Spaying and neutering can be done by professional vets as they surgically disable New Zealand Rabbits from reproducing. However, please be mindful that this is all comes down to personal choices, this is not a must, but it is the only way to naturally extend their lifespan.

Care and maintenance


To let your furry companion eat, move freely, and snuggle to sleep, they should have enough living space to do all that without feeling squeezed. As New Zealand Rabbits are relatively large in size, this demands a pretty spacious enclosure of around 30 by 36 inches as a good rule of thumb.

Enclosures should comprise sturdy wire and have either a plastic or metal bottom that is big enough to enable them to do a morning stretch or two. Cage bottoms should be covered with rabbit-friendly and comfy bedding that are regularly cleaned and changed at least once a week. Beddings typically come in the form of hay, wood pellets, and sawdust, as common choices most rabbit owners opt for.

Outdoor Playtime

Getting your bunny to safely roam out and about is essential to keep them active and healthy. To ensure they can do so out of harm’s way, ensure you’ve rabbit-proofed their playing grounds. This includes removing any potentially toxic items such as house plants and stowing away electric wires or cables. No matter how safe their playing grounds can be, supervising them is necessary to ensure they stay safe.

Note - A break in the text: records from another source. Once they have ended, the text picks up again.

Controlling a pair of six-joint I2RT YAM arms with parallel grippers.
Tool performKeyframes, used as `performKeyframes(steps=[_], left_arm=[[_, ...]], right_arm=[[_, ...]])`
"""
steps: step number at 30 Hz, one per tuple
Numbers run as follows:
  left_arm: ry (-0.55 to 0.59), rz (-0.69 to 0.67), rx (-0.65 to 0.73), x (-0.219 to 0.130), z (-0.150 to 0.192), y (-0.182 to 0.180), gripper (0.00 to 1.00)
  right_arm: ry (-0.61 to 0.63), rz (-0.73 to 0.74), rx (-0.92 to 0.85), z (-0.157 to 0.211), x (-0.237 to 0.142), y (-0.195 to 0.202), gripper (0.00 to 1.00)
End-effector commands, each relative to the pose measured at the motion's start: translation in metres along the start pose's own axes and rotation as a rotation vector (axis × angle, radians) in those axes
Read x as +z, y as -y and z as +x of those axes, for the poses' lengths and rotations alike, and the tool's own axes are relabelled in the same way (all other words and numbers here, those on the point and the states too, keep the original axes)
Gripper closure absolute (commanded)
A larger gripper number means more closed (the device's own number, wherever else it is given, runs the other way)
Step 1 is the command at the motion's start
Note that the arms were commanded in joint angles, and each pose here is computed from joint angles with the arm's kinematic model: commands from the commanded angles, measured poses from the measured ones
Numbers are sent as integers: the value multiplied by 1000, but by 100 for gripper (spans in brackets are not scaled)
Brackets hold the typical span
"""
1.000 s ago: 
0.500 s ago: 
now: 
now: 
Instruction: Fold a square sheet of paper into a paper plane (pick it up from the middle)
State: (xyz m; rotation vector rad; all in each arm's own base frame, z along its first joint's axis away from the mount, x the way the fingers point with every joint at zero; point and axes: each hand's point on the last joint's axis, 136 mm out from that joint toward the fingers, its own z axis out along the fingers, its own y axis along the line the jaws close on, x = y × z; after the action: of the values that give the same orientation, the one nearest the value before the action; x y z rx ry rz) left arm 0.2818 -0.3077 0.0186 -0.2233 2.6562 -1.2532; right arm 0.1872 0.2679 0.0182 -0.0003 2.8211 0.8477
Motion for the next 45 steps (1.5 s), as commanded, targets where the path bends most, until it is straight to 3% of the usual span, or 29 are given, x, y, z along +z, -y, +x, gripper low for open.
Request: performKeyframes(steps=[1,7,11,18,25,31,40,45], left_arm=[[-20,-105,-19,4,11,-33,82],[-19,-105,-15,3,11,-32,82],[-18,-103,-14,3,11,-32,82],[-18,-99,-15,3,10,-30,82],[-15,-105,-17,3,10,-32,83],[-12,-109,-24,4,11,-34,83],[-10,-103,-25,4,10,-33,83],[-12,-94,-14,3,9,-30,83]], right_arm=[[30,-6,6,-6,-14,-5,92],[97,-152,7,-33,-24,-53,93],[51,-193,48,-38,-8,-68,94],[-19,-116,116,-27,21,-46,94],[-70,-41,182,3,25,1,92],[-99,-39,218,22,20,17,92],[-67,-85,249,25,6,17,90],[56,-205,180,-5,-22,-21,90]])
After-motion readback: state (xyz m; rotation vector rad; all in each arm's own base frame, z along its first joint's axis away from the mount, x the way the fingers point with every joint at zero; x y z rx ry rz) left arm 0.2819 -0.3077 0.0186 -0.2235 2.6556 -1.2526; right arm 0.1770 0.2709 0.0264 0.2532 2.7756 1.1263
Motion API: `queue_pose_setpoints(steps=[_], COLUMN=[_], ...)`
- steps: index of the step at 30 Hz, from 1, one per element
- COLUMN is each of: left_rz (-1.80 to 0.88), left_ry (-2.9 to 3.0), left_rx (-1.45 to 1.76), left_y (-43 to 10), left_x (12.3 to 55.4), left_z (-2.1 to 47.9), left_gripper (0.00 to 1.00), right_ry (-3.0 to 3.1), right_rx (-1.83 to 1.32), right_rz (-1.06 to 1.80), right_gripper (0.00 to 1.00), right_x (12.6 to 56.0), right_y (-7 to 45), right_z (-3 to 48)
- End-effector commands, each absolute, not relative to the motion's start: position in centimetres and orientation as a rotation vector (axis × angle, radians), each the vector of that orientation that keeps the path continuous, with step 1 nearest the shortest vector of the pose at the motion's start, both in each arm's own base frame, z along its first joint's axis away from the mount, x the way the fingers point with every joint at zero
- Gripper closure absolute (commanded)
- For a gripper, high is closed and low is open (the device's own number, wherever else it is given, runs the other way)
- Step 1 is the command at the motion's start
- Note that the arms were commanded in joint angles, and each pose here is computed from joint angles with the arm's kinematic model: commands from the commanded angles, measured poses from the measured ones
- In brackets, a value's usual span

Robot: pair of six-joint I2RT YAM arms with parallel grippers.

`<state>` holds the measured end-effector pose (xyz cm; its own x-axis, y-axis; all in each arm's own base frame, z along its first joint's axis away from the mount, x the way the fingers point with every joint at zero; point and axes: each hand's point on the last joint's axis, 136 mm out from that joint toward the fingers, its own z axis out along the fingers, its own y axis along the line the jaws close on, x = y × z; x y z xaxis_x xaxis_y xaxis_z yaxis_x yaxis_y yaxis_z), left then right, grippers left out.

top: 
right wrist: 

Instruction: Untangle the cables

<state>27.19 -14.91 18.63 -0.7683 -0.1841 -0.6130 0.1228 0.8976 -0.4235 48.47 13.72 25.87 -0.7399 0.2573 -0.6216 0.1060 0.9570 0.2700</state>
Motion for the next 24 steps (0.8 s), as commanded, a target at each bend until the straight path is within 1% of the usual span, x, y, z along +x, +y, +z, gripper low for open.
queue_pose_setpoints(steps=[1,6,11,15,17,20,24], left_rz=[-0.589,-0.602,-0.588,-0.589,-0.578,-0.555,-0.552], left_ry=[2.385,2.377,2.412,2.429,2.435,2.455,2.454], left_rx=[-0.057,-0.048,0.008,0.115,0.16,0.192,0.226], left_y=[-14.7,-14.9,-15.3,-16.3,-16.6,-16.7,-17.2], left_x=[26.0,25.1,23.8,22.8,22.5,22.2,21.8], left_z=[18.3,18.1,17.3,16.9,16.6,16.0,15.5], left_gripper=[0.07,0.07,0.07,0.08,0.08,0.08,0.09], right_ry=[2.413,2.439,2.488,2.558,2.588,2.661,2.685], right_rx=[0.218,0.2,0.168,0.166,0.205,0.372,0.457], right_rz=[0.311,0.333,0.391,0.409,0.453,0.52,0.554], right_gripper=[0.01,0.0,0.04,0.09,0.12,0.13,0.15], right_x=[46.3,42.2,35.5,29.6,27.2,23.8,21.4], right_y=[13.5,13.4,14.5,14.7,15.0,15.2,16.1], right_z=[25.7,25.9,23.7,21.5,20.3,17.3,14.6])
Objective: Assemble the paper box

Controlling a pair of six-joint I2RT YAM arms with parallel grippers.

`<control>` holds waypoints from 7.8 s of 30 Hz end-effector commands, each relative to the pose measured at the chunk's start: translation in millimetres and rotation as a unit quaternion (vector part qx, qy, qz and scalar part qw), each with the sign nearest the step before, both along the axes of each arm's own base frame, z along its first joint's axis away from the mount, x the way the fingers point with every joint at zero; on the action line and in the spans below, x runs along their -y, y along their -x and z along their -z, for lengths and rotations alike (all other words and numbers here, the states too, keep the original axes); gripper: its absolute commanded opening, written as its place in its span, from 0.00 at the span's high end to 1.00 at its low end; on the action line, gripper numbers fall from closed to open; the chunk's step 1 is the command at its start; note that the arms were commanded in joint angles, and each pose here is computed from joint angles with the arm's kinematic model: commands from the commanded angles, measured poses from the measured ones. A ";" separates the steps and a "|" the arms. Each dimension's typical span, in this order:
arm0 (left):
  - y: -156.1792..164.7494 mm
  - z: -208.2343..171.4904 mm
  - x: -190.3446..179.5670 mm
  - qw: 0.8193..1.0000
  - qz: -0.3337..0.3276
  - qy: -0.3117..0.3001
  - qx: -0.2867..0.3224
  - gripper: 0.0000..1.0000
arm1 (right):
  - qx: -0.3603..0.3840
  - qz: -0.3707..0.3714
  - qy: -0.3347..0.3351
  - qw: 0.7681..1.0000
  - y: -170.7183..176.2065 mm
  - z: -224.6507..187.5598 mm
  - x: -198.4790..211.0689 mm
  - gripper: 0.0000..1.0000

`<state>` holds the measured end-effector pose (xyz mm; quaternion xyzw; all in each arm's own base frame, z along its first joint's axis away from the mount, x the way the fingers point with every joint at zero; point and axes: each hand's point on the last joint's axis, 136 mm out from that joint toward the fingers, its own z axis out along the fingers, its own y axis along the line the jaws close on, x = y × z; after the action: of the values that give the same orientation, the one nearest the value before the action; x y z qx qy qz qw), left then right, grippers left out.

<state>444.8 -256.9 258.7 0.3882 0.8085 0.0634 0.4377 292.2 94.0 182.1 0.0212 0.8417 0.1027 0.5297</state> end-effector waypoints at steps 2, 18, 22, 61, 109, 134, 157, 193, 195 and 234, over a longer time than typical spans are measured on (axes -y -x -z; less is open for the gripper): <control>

Like most rabbits, New Zealand Rabbits require high-quality hay as the major part of their diet plan. This can then be complemented by a balance of fruits, veggies, and pellets for their nutrition’s sake. Apples and romaine lettuce are great examples of what kind of fruits and greens you should feed your bunnies. You must pay attention to what kind of veggies and fruits you feed them, as some may cause health issues such as digestive upsets. If you’re unsure, consult your local vet to know which fruits and vegetables are rabbit-friendly.

To wrap it up

As you can tell, New Zealand Rabbits can indeed make a great pet and are relatively manageable regardless of whether you have had pets before or not. The outgoing, friendly, and gentle nature of these large furballs make them the perfect companion and playmate for your children and other pets, as long as you introduce them to each other early on. These rabbits are relatively large, so having a spacious living area coupled with proper hygiene, exercise, and diet is the key to helping them grow and live happily in good health.